* _Collection entries_:
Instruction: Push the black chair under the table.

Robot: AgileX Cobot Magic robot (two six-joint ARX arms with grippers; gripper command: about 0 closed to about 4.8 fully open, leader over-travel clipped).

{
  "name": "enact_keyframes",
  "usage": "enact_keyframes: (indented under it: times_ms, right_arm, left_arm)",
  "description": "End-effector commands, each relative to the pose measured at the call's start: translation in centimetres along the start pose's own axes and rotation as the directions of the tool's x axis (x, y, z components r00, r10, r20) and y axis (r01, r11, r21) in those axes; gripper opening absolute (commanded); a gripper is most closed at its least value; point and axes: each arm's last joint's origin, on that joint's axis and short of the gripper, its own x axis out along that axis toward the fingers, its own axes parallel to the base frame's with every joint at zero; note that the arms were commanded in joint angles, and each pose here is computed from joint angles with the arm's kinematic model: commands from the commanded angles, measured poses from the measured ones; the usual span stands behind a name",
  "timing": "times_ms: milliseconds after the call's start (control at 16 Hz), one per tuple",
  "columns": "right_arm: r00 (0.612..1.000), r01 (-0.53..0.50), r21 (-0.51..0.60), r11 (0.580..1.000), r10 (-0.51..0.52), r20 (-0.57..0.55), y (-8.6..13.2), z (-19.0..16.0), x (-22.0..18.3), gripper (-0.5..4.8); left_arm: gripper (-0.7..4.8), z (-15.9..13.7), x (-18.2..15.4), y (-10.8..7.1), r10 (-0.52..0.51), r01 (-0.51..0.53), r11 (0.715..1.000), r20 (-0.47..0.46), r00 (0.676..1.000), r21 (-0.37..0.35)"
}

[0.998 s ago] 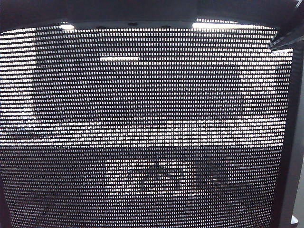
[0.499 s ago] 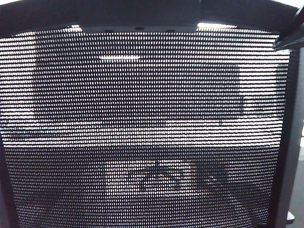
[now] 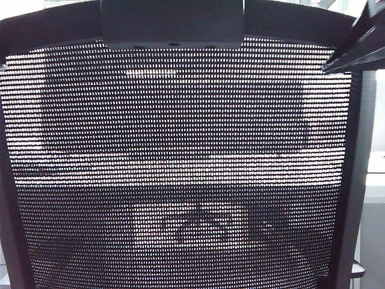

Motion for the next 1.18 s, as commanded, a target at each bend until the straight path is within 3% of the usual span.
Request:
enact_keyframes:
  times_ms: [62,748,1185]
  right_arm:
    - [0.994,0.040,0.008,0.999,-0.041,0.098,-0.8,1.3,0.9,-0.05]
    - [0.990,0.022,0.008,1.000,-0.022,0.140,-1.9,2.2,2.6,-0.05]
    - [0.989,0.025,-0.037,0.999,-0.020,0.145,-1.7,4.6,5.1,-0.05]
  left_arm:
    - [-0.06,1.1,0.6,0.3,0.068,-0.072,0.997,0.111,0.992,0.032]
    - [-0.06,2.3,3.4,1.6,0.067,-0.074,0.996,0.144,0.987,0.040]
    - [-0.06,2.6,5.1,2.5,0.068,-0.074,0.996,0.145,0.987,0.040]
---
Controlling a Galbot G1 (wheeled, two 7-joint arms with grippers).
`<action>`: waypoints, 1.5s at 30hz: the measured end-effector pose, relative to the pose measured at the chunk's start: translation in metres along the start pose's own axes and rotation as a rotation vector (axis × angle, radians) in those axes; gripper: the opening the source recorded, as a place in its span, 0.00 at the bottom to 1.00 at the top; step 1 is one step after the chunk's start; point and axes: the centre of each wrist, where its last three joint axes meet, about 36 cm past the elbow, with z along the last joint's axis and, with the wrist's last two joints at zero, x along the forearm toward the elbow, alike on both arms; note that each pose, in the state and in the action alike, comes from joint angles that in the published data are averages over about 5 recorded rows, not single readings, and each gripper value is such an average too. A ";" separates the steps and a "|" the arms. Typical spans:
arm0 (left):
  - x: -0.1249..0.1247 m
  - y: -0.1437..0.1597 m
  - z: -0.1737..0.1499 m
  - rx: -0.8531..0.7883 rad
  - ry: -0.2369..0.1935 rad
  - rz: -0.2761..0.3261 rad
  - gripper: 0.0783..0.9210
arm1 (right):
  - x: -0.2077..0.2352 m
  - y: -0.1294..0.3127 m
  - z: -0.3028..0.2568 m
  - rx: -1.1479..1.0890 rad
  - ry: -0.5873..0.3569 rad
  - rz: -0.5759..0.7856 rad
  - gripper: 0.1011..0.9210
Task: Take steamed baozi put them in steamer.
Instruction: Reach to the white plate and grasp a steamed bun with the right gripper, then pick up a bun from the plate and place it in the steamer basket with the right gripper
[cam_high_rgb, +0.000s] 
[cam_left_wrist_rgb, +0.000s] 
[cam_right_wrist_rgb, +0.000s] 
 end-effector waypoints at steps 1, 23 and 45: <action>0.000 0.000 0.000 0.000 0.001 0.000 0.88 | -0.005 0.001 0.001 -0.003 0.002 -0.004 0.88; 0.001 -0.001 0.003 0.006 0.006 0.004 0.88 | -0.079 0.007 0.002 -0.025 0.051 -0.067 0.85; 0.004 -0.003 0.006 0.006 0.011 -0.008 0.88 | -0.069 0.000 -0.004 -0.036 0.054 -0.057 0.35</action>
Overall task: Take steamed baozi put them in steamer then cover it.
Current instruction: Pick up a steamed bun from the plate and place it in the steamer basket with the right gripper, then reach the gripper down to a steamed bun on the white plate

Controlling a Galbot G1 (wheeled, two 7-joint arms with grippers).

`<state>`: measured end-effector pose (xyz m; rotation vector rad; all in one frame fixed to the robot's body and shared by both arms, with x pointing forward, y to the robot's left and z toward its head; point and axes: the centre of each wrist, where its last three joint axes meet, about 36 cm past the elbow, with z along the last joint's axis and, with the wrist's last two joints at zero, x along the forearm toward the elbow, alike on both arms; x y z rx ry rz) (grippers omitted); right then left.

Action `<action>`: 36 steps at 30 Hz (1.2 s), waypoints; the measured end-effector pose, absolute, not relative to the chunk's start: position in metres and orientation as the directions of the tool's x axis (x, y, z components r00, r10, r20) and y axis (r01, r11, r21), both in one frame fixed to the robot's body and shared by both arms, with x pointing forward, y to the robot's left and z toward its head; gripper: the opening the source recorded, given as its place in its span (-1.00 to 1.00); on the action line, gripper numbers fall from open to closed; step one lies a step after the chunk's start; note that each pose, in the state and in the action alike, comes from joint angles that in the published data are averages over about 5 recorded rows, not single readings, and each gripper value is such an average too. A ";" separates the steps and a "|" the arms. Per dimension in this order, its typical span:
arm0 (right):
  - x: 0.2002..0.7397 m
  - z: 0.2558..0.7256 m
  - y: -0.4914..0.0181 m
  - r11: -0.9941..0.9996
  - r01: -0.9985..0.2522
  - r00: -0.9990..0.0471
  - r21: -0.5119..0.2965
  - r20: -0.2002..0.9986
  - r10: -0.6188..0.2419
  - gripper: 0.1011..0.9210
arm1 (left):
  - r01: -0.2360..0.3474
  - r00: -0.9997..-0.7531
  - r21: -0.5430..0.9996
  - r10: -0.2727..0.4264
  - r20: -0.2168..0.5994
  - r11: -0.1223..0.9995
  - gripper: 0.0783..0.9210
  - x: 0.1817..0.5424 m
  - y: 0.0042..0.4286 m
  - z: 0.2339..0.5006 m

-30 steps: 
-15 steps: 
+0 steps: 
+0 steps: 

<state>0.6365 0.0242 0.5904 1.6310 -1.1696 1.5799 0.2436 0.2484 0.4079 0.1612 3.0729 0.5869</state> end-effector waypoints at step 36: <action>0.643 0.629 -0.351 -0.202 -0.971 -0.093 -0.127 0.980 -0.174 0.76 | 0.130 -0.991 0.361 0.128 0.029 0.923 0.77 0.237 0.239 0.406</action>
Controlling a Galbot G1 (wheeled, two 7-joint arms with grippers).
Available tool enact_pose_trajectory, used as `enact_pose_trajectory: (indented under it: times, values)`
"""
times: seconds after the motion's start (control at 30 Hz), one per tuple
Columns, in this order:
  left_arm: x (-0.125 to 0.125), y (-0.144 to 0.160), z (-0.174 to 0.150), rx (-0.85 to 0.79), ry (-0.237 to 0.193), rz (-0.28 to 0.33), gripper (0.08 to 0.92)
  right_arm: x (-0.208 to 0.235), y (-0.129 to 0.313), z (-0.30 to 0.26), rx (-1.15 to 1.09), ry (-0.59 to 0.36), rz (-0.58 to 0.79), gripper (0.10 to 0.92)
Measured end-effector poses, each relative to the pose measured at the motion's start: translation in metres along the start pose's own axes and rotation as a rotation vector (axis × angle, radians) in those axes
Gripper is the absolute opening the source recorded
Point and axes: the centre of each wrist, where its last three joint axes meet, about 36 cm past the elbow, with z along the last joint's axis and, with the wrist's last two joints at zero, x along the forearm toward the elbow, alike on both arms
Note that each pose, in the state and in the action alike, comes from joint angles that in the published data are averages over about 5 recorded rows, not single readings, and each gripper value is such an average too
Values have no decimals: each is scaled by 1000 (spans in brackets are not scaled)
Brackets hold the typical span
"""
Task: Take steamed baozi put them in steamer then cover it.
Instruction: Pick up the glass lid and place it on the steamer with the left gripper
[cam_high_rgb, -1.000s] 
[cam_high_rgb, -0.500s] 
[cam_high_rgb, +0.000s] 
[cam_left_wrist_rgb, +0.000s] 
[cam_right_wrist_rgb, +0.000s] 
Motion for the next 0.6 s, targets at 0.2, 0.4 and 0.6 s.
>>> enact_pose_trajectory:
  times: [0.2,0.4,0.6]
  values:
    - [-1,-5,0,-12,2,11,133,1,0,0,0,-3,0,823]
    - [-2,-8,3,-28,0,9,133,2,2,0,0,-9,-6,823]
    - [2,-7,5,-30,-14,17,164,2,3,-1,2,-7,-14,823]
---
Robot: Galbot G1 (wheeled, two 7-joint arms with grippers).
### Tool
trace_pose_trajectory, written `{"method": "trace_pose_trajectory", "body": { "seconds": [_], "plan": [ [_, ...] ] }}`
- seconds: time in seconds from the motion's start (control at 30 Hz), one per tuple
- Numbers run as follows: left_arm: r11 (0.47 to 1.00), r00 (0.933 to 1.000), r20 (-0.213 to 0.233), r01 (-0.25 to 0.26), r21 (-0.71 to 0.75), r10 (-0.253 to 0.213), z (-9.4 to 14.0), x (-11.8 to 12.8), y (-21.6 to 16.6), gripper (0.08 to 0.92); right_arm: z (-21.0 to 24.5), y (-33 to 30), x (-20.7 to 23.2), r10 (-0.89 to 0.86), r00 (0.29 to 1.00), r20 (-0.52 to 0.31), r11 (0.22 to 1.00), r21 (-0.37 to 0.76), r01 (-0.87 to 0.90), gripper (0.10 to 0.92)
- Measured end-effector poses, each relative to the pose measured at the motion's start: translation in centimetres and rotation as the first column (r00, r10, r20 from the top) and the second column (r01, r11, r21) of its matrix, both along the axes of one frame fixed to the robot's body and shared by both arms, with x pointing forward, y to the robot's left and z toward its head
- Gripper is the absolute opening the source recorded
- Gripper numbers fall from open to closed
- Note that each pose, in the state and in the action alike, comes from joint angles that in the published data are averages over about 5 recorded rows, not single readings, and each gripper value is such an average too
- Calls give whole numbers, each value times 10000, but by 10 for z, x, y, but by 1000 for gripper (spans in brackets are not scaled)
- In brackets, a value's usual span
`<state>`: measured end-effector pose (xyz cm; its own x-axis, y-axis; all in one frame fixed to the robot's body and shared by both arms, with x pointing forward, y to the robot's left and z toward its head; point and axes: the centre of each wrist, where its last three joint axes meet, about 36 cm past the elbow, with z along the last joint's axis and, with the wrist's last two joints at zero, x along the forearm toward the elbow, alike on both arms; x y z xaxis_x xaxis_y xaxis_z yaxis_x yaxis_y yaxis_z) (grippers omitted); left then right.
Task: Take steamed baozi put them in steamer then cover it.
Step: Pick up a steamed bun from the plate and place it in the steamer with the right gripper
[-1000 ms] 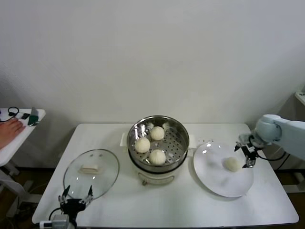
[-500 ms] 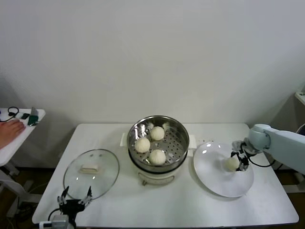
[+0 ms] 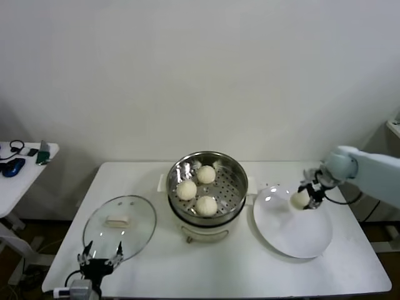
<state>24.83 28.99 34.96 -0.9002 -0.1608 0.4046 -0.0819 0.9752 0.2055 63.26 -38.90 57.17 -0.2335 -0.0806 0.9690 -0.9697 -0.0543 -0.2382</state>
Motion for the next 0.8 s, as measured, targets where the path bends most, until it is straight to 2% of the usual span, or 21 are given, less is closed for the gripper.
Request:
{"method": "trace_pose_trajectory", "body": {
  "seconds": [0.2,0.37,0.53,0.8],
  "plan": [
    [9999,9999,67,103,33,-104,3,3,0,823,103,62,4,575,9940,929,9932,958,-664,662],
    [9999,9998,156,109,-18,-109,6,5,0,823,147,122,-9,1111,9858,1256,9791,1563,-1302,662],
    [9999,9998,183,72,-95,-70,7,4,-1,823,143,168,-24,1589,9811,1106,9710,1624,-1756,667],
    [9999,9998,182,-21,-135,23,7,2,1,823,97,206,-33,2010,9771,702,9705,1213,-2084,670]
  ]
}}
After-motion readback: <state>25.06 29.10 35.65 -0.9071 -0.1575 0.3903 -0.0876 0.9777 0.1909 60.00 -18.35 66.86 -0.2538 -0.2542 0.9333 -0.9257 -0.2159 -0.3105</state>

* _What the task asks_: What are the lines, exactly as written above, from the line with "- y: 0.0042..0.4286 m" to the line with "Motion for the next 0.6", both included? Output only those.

* _Answer box_:
  - y: 0.0042..0.4286 m
  - z: 0.2339..0.5006 m

-30 steps: 
-15 steps: 
+0 steps: 
+0 steps: 

<state>0.6365 0.0242 0.5904 1.6310 -1.1696 1.5799 0.2436 0.2484 0.4079 0.1612 3.0729 0.5869</state> end-effector waypoints at step 36: <action>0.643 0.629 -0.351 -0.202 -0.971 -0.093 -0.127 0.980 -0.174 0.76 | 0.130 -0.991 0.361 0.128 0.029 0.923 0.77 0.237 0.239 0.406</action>
Controlling a Galbot G1 (wheeled, two 7-joint arms with grippers).
Available tool enact_pose_trajectory, used as `enact_pose_trajectory: (indented under it: times, values)`
"""
times: seconds after the motion's start (control at 30 Hz), one per tuple
Columns, in this order:
  left_arm: x (-0.125 to 0.125), y (-0.144 to 0.160), z (-0.174 to 0.150), rx (-0.85 to 0.79), ry (-0.237 to 0.193), rz (-0.28 to 0.33), gripper (0.08 to 0.92)
  right_arm: x (-0.208 to 0.235), y (-0.129 to 0.313), z (-0.30 to 0.26), rx (-1.15 to 1.09), ry (-0.59 to 0.36), rz (-0.58 to 0.79), gripper (0.10 to 0.92)
Measured end-effector poses, each relative to the pose measured at the motion's start: translation in metres along the start pose's own axes and rotation as a rotation vector (axis × angle, radians) in those axes
Gripper is the absolute opening the source recorded
Point and axes: the centre of each wrist, where its last three joint axes meet, about 36 cm past the elbow, with z along the last joint's axis and, with the wrist's last two joints at zero, x along the forearm toward the elbow, alike on both arms
Note that each pose, in the state and in the action alike, comes from joint angles that in the published data are averages over about 5 recorded rows, not single readings, and each gripper value is such an average too
Values have no decimals: each is scaled by 1000 (spans in brackets are not scaled)
Brackets hold the typical span
"""
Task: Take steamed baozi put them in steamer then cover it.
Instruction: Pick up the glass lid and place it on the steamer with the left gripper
[cam_high_rgb, -1.000s] 
[cam_high_rgb, -0.500s] 
[cam_high_rgb, +0.000s] 
[cam_left_wrist_rgb, +0.000s] 
[cam_right_wrist_rgb, +0.000s] 
Motion for the next 0.6 s, targets at 0.2, 0.4 and 0.6 s.

Nothing else goes in the answer.